#### ASSIGNMENT
Please copy every line of the data in which the string "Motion" appears.

#### DATA EXTRACTS
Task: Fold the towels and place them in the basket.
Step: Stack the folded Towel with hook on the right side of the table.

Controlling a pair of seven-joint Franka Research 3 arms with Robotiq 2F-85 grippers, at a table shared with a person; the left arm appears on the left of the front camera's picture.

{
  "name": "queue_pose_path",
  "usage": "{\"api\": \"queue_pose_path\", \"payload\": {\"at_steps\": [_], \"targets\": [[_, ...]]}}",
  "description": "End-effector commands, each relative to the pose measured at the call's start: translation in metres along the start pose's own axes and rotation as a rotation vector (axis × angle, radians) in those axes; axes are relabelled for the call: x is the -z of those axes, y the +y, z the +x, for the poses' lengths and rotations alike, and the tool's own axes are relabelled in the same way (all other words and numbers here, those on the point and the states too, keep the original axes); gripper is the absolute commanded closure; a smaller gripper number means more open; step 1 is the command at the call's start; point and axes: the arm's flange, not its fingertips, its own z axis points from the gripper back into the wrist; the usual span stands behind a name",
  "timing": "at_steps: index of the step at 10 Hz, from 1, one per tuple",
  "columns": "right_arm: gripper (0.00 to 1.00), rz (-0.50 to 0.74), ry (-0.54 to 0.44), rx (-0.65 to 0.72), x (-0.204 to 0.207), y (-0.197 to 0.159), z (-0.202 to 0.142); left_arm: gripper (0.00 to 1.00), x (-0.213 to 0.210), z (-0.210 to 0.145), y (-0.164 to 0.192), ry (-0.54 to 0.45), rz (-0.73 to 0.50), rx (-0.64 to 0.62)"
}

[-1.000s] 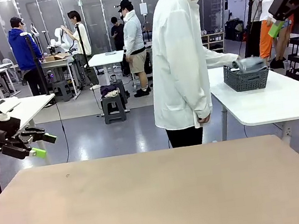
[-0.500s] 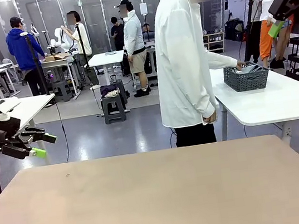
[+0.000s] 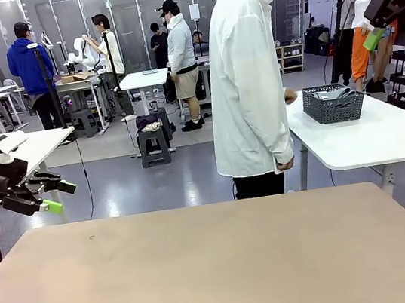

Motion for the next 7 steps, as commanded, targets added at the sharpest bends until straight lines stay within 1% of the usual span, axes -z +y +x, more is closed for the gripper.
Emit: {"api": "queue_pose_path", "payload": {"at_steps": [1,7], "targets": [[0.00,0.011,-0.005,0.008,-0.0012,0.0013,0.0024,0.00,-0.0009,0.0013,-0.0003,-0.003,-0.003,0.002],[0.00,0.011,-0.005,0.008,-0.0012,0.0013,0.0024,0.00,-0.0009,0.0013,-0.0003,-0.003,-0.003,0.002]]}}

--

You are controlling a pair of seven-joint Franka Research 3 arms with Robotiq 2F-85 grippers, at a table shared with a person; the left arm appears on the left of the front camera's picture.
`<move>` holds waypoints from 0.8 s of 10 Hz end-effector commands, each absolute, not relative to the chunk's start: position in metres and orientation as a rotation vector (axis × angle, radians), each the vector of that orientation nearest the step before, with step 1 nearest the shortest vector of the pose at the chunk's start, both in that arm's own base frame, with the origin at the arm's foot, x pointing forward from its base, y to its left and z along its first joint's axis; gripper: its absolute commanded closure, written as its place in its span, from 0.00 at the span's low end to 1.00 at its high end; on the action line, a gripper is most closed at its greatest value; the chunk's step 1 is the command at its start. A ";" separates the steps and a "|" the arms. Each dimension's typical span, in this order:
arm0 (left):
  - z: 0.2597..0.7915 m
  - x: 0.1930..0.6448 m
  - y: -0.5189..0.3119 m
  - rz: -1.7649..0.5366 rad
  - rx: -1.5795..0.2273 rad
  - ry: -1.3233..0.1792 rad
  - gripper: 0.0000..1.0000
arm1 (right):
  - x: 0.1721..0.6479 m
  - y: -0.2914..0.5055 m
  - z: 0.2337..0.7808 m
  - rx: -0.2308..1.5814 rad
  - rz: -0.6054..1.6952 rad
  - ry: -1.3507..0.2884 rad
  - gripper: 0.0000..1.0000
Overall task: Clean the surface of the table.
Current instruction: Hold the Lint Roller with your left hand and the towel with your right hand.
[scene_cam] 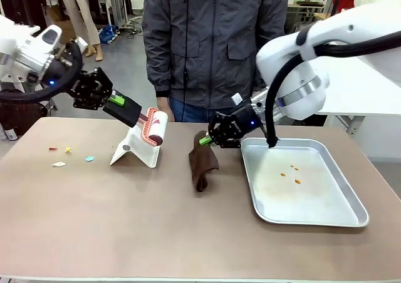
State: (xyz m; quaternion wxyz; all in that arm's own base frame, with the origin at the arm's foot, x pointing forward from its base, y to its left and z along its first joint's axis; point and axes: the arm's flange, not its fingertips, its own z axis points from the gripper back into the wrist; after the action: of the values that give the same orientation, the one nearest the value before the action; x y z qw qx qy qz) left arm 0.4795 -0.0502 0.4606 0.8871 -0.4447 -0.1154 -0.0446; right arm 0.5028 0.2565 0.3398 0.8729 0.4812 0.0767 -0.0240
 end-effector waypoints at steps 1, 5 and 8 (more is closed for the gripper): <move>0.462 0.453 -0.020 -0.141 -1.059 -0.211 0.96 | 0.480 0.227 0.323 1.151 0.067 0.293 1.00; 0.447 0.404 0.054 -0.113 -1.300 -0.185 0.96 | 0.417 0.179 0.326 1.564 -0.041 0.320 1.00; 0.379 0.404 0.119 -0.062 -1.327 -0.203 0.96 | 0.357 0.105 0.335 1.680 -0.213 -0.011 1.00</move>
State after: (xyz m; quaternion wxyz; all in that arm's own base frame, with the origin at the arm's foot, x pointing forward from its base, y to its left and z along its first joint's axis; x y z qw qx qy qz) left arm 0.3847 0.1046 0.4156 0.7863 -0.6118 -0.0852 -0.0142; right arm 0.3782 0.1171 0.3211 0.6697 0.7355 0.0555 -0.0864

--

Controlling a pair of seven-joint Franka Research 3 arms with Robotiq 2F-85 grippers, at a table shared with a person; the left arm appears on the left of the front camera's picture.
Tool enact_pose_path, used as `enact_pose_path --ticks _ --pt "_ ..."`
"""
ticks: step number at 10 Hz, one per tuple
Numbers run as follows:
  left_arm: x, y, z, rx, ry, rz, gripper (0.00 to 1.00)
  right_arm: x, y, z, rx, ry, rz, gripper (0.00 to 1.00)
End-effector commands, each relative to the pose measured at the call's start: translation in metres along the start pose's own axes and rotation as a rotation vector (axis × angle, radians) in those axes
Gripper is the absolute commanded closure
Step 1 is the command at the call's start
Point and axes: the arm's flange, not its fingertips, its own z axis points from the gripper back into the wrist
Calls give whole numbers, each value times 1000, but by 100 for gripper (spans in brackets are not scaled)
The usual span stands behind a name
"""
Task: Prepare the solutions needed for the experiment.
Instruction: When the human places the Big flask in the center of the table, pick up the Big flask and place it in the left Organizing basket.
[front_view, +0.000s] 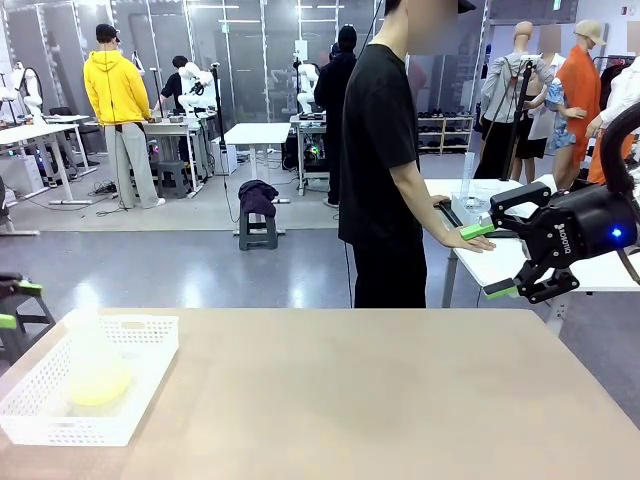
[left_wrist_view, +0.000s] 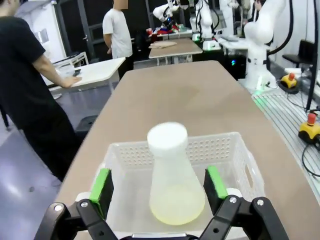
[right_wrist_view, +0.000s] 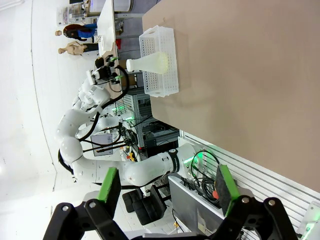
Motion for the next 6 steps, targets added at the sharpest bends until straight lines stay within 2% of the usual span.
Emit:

#### ANSWER TO THIS PROBLEM
Motion for the next 7 steps, as commanded, targets added at the sharpest bends until straight lines stay within 1% of the usual span, axes -z +y +x, more is closed for the gripper.
Motion for the next 6 steps, targets added at the sharpest bends until straight lines stay within 2% of the usual span.

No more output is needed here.